I argue that the estimation technique - widely used in the poverty mapping literature - introduced by Elbers, Lanjouw and Lanjouw, is highly sensitive to specification, severely biased in finite samples, and almost certain to fail to estimate the poverty headcount consistently. First, I show that the specification of the first-stage model of household expenditure strongly influences the estimated headcount; the range of obtainable estimates is on the order of 20% for many districts, and is as high as 48% for some areas. Further, some specifications imply province-level headcounts which diverge from the direct estimates by many as six standard deviations. Secondly, I construct bootstrap confidence intervals for the difference between the estimates under alternative specifications, which shows that (at a 2% level of significance) finite sample-bias is present in more than 42% of districts in even the best-performing regions. I calculate approximate lower bounds for the bias; I find it to be on the order of 3% for most areas, but the lower bounds range as high as 19.6% in some provinces. Finally, I argue that consistent estimation of the first stage model is necessary for consistent second-stage imputations and I decompose the difference between the true and estimated headcount into a sampling component and a specification component, the latter of which is asymptotically persistent.
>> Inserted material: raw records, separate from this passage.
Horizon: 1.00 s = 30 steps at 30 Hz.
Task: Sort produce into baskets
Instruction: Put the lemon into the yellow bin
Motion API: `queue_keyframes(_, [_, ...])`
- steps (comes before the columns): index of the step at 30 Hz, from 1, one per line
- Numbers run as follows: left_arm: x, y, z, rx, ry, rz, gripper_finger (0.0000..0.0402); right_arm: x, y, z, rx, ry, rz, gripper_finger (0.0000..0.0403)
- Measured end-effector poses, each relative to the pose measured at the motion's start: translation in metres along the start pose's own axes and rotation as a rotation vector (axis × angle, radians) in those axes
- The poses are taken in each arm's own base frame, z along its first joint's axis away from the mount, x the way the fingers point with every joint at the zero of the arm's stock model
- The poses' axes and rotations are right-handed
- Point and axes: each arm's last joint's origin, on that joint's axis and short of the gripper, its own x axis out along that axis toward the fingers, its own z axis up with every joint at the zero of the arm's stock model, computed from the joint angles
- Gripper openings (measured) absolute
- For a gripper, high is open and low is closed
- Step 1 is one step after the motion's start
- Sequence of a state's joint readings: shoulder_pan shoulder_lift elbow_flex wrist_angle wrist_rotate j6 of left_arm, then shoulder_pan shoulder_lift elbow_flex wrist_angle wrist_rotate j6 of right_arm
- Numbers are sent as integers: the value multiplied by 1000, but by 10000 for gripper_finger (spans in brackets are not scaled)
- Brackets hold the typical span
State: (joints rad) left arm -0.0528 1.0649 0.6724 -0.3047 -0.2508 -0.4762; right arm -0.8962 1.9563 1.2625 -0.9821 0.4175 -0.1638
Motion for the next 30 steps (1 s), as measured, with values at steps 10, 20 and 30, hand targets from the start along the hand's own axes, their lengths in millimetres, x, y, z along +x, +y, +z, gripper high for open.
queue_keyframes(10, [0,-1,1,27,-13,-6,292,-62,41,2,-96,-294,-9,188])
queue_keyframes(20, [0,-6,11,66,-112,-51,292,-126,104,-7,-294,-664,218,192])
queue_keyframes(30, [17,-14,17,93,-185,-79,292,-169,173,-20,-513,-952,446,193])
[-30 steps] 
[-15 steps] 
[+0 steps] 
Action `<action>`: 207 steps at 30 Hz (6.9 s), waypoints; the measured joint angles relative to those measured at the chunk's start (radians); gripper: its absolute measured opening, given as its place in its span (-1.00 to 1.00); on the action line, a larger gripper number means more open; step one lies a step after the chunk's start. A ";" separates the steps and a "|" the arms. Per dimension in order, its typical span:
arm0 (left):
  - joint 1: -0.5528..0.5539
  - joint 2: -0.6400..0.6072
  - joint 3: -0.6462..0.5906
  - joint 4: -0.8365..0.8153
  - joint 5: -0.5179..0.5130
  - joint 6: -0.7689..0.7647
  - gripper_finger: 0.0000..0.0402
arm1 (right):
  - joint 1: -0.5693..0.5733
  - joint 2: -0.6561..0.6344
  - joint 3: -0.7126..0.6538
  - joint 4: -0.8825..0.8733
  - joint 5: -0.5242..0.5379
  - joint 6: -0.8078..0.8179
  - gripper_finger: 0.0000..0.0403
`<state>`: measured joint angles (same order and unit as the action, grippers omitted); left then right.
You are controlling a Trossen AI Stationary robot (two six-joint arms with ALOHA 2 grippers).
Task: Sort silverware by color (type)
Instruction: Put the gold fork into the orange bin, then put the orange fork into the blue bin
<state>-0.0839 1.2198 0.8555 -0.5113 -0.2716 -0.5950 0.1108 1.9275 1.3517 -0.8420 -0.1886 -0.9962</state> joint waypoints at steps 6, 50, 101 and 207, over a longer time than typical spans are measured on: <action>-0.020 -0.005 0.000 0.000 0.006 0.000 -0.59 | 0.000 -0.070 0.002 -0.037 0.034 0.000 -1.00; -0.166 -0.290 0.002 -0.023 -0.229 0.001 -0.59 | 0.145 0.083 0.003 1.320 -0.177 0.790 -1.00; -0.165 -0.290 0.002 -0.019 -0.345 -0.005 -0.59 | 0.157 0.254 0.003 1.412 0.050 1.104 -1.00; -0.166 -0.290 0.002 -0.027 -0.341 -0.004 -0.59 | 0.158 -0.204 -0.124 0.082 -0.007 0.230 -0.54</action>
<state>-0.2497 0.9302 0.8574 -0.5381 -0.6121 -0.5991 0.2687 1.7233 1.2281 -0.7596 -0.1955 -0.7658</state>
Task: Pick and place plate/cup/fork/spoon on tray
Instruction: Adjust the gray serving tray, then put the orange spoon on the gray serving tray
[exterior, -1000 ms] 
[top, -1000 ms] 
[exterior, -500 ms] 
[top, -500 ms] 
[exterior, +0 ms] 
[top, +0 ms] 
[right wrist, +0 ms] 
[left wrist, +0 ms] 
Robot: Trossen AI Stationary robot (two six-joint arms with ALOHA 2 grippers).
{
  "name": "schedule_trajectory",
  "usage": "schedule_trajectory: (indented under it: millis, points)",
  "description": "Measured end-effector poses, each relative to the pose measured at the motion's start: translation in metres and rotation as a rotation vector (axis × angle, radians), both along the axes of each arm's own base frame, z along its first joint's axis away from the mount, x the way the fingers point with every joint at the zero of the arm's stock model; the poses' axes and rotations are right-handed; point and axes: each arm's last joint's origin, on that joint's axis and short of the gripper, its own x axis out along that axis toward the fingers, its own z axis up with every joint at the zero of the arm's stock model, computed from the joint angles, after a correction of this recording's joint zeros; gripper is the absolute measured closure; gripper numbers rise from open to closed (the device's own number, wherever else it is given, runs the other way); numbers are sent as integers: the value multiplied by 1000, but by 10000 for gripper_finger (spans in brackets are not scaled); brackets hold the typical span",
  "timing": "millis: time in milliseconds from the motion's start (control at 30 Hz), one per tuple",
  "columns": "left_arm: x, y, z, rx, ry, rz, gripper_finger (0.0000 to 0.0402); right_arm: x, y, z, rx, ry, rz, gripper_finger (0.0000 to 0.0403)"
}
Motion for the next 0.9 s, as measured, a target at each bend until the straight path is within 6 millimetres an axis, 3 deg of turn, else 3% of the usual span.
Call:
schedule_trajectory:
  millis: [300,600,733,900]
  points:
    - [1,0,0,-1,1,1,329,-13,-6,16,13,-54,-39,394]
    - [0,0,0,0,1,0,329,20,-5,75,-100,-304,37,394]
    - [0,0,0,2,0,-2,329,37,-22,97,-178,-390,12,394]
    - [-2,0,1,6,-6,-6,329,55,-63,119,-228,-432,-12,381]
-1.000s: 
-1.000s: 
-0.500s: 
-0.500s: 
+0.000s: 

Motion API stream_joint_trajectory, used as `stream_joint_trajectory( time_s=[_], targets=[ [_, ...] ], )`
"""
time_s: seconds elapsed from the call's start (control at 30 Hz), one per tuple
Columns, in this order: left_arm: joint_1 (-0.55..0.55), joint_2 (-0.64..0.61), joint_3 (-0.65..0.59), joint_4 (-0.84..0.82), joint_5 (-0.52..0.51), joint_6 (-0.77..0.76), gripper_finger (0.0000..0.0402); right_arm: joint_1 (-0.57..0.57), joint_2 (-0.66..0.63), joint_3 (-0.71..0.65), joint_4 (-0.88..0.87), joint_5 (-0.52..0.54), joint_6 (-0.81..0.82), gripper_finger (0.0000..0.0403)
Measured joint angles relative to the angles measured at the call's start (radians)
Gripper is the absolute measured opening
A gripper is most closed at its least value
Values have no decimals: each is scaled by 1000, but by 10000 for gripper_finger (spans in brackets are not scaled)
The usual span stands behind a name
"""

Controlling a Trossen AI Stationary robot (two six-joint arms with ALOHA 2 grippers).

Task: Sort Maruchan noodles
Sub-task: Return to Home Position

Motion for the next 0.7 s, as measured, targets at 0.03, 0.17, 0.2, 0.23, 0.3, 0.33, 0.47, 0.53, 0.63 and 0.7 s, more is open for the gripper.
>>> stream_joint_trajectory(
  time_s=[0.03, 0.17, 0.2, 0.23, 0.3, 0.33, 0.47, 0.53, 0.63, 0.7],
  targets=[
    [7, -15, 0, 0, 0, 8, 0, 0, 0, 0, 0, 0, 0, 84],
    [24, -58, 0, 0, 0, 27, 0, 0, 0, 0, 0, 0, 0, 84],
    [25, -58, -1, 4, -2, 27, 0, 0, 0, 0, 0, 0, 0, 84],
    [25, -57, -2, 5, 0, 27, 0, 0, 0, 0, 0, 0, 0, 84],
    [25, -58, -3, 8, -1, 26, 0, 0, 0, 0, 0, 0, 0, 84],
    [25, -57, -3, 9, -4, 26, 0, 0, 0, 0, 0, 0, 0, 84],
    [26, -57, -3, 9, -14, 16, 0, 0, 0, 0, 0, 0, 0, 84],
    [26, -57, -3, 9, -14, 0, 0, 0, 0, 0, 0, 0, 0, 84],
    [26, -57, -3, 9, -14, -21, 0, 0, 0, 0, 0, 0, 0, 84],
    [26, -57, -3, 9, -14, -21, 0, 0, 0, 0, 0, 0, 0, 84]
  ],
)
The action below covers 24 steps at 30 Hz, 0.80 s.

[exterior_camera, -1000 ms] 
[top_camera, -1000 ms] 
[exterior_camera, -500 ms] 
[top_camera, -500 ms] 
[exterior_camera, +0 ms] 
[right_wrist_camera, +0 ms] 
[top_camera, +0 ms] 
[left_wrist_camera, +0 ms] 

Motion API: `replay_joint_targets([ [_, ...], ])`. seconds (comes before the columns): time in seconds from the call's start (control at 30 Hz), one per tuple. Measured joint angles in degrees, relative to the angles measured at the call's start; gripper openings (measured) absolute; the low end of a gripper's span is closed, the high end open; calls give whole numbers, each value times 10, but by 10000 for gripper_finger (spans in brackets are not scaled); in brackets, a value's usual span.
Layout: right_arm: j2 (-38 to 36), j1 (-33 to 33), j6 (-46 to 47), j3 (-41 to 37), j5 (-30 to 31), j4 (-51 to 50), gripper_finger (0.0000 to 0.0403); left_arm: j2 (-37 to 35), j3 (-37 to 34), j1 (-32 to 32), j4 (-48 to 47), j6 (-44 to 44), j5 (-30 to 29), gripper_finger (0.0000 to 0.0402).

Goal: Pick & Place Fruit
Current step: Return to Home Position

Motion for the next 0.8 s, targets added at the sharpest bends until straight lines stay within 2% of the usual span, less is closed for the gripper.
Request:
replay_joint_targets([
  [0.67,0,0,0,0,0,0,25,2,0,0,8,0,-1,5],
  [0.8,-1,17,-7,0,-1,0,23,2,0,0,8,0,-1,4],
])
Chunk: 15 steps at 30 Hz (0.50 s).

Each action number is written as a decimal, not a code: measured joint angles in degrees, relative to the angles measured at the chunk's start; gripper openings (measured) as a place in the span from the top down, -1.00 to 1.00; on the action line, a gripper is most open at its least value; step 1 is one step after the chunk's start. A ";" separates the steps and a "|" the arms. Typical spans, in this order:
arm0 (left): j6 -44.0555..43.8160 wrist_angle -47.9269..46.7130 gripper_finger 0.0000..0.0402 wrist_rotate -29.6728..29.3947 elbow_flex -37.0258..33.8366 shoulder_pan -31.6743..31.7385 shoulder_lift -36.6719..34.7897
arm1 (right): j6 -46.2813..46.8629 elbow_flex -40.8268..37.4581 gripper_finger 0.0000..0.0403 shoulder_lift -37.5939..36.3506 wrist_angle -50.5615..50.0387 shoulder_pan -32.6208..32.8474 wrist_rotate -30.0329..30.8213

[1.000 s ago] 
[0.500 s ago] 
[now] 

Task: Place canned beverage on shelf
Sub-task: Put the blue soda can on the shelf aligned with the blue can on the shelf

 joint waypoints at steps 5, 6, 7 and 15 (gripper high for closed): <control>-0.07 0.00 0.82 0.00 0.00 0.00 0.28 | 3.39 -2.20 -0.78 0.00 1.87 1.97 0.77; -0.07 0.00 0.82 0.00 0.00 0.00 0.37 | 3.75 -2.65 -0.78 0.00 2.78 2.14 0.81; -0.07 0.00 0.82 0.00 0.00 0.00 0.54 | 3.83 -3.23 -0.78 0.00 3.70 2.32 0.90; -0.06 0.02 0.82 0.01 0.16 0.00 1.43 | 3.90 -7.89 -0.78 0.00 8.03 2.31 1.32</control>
Given these results, it appears that the poverty maps estimated by this technique reflect primarily the arbitrary and unexamined methodological choices of their authors rather than robust features of the data.

Suggested Citation

  • Jesse Naidoo, 2009. "Finite-Sample Bias and Inconsistency in the Estimation of Poverty Maps," SALDRU Working Papers 36, Southern Africa Labour and Development Research Unit, University of Cape Town.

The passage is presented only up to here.